Nor does it appear that burn on average each year 150 000 hectares of forest, or in 2013, burned down almost half a million hectares, he recalled, adding that between 2002 and 2013 died because of the fire, 97 people, 51 of them firefighters. And even then, he told Lusa, no behavioral changes or there is an effective planning, forgetting politicians that when "close a health center, are to encourage people to go away." The fires, like those of recent days, causing an annual average loss "more than two hundred million euros", plus another 200 million in environmental and material losses, said the official.
The Mudas, Museum of Contemporary Art of Madeira features in the old main house, the new temporary exhibition space, the work of artist Martha Cohen da Cunha Telles.
This is a Expolio of 31 works, including painting, watercolor, etching and screen printing, which the Regional Director of Museums and Heritage Services of the Regional Directory of Culture, Francisco Clode are "a tribute to an artist born in Madeira that made her career in Porto, Paris and later in Canada".
The body of work the artist was donated by her daughter Teresa Cunha Telles Hall following a transfer protocol for 10 years with the Region, extended for five years, an agreement of great importance because, as the responsible said, Martha Telles besides being "a teacher, an educator, she lived all her life with the memory of her childhood. His work reflects this, not in the sense of a naive painting, but a work that rises to her childhood and she herself lives in this melancholy, is seen as a child reflecting on the adult condition. All her life she lived this drama, the big kid that she was, the life she left and that she efabulou. Agustina Beça Luís wrote about her and her memory narratives are not reality but a fiction, because all memory is that and in the background the work of Martha Telles is thus fiction of what we are to be something different. It is a tribute to this deep love she had for her homeland. "
Born in Funchal, August 19th of1930, the daughter of a madeiran lawyer and a Danish opera singer, Martha Cohen da Cunha Telles, after a brief initiation to the landscape painter Max Römer in her homeland, studied painting at the School of Fine Arts in Porto, obtaining the diploma of special and higher course. Between 1963 and 1965 was a scholarship from the Calouste Gulbenkian Foundation in Paris, where she studied painting under the guidance of Maria Helena Vieira da Silva and Sociology of Art at the Sorbonne.

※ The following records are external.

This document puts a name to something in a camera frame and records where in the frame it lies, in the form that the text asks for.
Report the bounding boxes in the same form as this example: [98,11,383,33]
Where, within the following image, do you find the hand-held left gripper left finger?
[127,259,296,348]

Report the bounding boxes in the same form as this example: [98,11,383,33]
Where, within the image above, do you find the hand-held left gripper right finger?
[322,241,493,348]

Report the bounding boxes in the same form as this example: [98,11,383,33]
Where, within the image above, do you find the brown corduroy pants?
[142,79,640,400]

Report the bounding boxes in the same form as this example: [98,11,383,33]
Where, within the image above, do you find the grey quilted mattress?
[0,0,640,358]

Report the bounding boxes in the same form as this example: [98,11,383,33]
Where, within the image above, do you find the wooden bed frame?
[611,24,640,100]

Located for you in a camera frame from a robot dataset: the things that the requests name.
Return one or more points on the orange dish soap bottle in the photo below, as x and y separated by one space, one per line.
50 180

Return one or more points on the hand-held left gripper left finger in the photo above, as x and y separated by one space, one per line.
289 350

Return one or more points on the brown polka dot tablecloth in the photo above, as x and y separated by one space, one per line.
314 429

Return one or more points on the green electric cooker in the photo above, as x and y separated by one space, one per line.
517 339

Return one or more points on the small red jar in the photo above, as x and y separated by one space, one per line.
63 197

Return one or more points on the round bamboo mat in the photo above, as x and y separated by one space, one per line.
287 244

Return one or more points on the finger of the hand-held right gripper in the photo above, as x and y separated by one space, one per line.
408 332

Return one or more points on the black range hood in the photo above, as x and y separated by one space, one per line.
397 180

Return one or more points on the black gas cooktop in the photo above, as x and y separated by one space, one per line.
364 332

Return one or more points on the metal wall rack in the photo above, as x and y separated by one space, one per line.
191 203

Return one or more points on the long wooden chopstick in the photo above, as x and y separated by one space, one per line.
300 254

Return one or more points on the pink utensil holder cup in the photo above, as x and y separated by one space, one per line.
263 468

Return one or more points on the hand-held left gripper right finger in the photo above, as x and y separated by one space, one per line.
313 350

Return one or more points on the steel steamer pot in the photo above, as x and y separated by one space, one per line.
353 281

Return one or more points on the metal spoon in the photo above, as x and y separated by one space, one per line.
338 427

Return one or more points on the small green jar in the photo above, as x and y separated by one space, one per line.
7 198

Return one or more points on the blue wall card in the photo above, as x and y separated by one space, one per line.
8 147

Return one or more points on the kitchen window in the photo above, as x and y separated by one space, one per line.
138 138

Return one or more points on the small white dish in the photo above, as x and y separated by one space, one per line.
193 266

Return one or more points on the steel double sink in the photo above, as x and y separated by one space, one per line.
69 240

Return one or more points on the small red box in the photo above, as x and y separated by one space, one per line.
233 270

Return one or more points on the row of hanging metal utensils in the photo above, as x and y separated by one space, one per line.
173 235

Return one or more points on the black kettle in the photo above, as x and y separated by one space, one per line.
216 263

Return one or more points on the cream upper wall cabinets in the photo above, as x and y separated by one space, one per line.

After a brief stint at high school went to Copenhagen in 1961, where she made his first solo exhibition. In this city, along with the painting, also worked as a technical designer, activity that had already practiced in Porto. In 1968 she moved to Montreal and then continued studies. Shee obtained a bachelor of fine arts at the University of Quebec, attended the course of engraving at McGill University and was a scholar of the Council of Canadian Art. Naturalized Canadian in 1974, after sixteen years in this country, she returned to Portugal in 1983. She even lived a season in Belgium and died on February 21st of 2001 in Lisbon.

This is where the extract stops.